An Artist's Pep Talk

 

I am currently sitting in my hotel room in Orlando, FL. Last weekend we opened up shows at Sea World Orlando, and tonight (a Friday night) we started a long run of shows for Thanksgiving week. I am curled up on the couch: freshly showered, eating scrambled eggs for dinner, with my second (large) glass of wine beside me. For whatever reason, the scene is very You've Got Mail to me. I always feel that way when I'm here doing shows at Sea World. Maybe it's the fact that I spend a decent amount of time alone? All those single lady vibes? Or maybe it's the holidays (You've Got Mail is a holiday movie, in my mind. It just is). 

Anyways. I am here. I am struggling to stay on top of school. I am loving every second of the show. I've been shopping almost exclusively at Trader Joes. And, I've been met with equal parts desperation to do more and skate more and push myself to develop more, and disgust at my own work and my own skating. 

Yes, disgust. That is a horrible thing to say! But there it is. I get frustrated on ensemble ice. I doubt my abilities constantly. I second guess myself. I don't believe any compliments. I get so, so down on myself. And I recognize it as useless, and dumb. But somehow I just can't stop. 

On some fundamental level I'm ashamed of my skating. Ashamed I never got to train "properly," ashamed that I never got to reach a higher level of skating. I worry that others perceive me as a very bad skater. I feel like everything I know how to do is just...boring? And bad?
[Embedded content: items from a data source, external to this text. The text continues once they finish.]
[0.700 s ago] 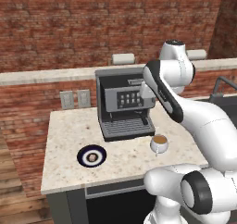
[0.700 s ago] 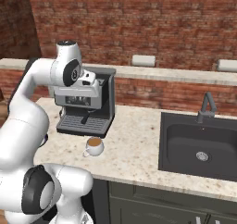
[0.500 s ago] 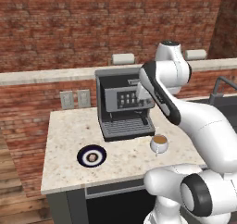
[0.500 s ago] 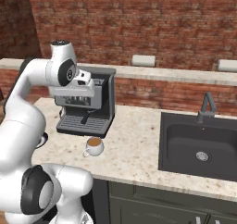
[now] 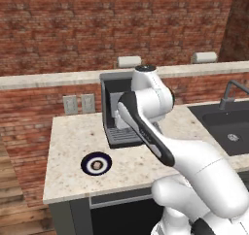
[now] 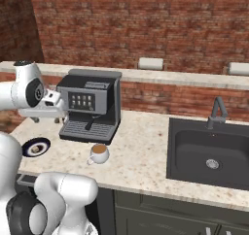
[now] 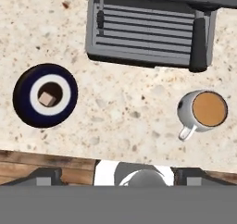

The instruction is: Take a sugar cube from the saucer and place it inside the coffee. Then, grab milk from the fridge and place it next to the coffee on the counter to sweeten the coffee.

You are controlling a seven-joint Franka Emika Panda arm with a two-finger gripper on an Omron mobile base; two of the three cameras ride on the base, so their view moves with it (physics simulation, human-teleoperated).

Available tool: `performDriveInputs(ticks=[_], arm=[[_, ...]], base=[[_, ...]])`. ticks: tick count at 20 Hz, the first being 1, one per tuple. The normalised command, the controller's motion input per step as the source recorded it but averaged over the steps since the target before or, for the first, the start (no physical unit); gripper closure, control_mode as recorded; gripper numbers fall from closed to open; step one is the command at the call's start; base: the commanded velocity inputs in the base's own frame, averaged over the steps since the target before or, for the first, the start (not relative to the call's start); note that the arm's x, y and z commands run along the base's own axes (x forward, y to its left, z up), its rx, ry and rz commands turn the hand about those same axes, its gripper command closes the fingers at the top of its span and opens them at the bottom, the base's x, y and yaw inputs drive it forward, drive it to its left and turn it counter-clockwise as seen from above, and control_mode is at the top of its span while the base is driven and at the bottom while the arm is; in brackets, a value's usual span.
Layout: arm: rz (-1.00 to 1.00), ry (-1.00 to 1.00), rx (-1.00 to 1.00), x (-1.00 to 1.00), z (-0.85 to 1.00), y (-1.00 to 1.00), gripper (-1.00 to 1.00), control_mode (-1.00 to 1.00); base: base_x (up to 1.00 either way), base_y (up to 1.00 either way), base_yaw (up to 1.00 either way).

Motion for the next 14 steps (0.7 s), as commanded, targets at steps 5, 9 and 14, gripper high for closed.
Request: performDriveInputs(ticks=[5,9,14], arm=[[0.0,0.0,0.0,-0.31,-0.4,0.97,-1.0,-1.0],[-0.01,0.0,0.0,0.0,-0.24,0.89,-1.0,-1.0],[-0.04,0.02,0.0,0.05,-0.26,0.71,-1.0,-1.0]], base=[[0.0,0.0,0.0],[0.0,0.0,0.0],[0.0,0.0,0.0]])
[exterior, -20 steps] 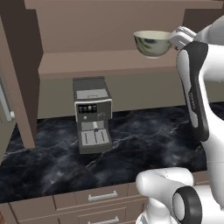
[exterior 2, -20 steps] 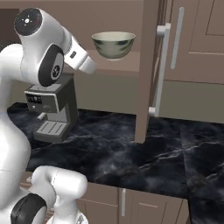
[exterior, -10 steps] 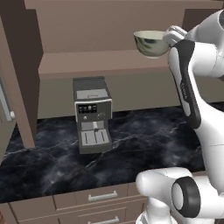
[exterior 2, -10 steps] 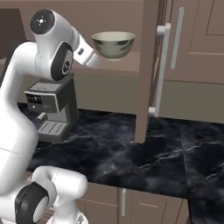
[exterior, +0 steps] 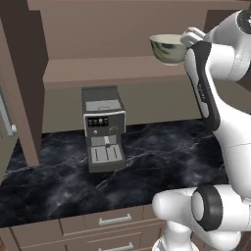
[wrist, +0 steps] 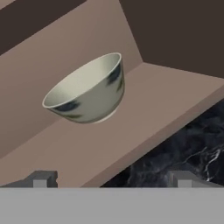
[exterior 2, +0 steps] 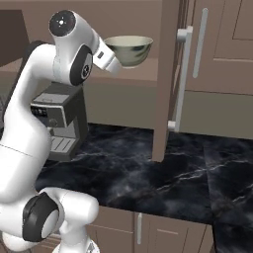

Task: Pick up the bowls from the cabinet and place each bowl in front of a stool on the dining counter.

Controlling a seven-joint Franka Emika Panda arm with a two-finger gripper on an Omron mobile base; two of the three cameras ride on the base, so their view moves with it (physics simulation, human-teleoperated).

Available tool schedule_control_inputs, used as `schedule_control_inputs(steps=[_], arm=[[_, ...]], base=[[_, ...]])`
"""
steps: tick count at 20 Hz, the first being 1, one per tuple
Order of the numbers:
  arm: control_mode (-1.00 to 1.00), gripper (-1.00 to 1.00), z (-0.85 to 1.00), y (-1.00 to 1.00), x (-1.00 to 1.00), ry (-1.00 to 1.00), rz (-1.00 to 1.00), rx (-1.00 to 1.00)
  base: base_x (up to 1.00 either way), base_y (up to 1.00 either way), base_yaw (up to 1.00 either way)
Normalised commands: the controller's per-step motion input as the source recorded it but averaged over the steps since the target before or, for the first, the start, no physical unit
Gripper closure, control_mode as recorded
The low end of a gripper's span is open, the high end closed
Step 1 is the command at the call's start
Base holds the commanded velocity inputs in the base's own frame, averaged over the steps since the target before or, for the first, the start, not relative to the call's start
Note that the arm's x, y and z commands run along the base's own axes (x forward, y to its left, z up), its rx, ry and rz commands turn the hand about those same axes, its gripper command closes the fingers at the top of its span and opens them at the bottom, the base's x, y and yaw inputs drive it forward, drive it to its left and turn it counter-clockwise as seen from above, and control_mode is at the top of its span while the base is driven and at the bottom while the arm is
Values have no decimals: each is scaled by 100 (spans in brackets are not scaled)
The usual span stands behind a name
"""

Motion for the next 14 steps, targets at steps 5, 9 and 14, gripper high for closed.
schedule_control_inputs(steps=[5, 9, 14], arm=[[-100, -100, 2, -15, 38, 2, 0, 1], [-100, -100, 8, -12, 34, 1, 0, 0], [-100, -100, 4, -7, 36, 1, 0, 0]], base=[[0, 0, 0], [0, 0, 0], [0, 0, 0]])
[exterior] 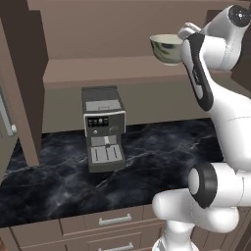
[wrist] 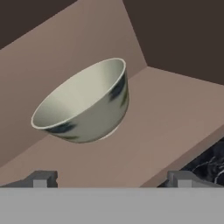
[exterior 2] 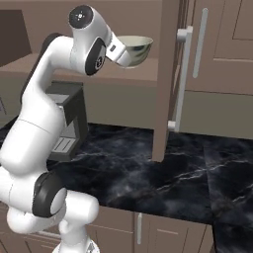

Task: Pick up the bowls from the cabinet and place each bowl in front of a stool on the dining counter.

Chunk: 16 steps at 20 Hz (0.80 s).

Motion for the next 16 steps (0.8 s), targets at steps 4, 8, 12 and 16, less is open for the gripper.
schedule_control_inputs(steps=[4, 8, 12, 16], arm=[[-100, -100, 0, -3, 39, 1, 0, 1], [-100, -100, 0, -4, 40, 2, 0, 2], [-100, -100, 0, -3, 44, 6, 0, 0], [-100, -100, 0, 0, 46, 7, 0, 0]], base=[[0, 0, 0], [0, 0, 0], [0, 0, 0], [0, 0, 0]])
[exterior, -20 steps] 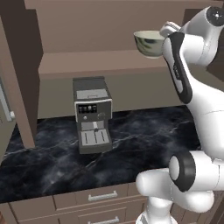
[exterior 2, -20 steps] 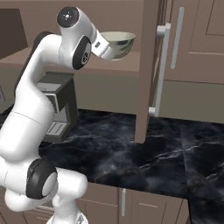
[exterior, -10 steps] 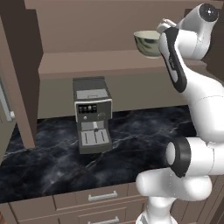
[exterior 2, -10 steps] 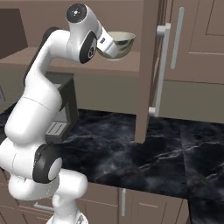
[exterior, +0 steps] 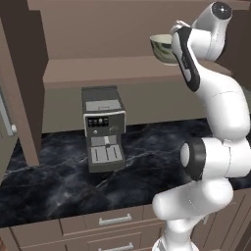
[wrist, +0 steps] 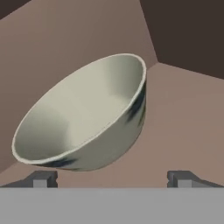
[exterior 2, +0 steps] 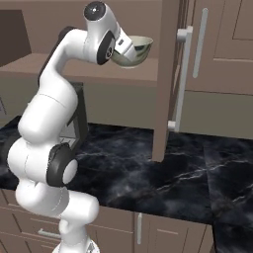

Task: Pick up the bowls from the cabinet and place each bowl in front of a stool on the dining counter.

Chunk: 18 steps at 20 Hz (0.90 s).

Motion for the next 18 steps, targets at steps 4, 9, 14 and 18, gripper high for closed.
schedule_control_inputs(steps=[4, 9, 14, 18], arm=[[-100, -100, 0, 0, 48, 7, 0, 0], [-100, -100, 0, -2, 44, 5, 0, 0], [-100, -100, 0, -3, 40, 3, 0, 0], [-100, -100, 0, -2, 39, 1, 0, 0]], base=[[0, 0, 0], [0, 0, 0], [0, 0, 0], [0, 0, 0]])
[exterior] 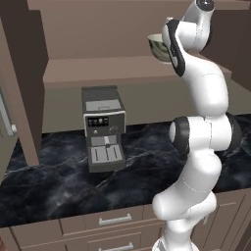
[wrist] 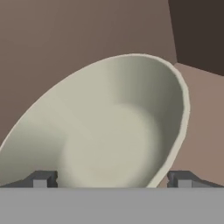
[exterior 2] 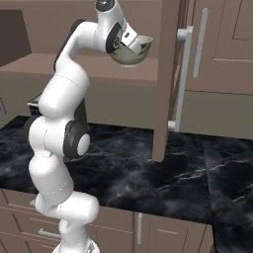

Of course, on a logical level I know that really, not that many figure skaters exist in the world. And the percentage of figure skaters that go on to do shows is pretty low. That the number of skaters that get hired to do shows is also low, and that therefore I can't be the worst (otherwise, I wouldn't have a job!). And yet, the demons of doubt come creeping in. I'm sick of them. 

All of that to say: it's exhausting to feel that way about your art, when all you want to do is go out and make art. I have not even afforded myself the luxury of thinking I could do anything else. At the end of the day, the only thing I can really do is skate and teach and make things and write. That is all I can do, and all that I want to do. So, I must settle at being mediocre at it. 

Or: I could do the hard work of starting to acknowledge that I might possibly be good at something. That there might, somehow, in this very world, be room for my energy, ideas, expression, skill level, self. The hard work of acknowledging that there are certainly thousands of things I'm not good at, but also thousand of things I'm so good at I don't even notice. And that while working hard and improving and striving is so important, I can also allow myself to--STOP!--breathe, breathe, breath--and know that I am capable and worthy and deserving of it all. 

So the challenge this week is the asking. The asking of others to give me opportunities. The asking of myself, to believe that those could happen and then to believe that I could be really good at them. My being is restless...it's time to start making and creating and doing, and not waiting.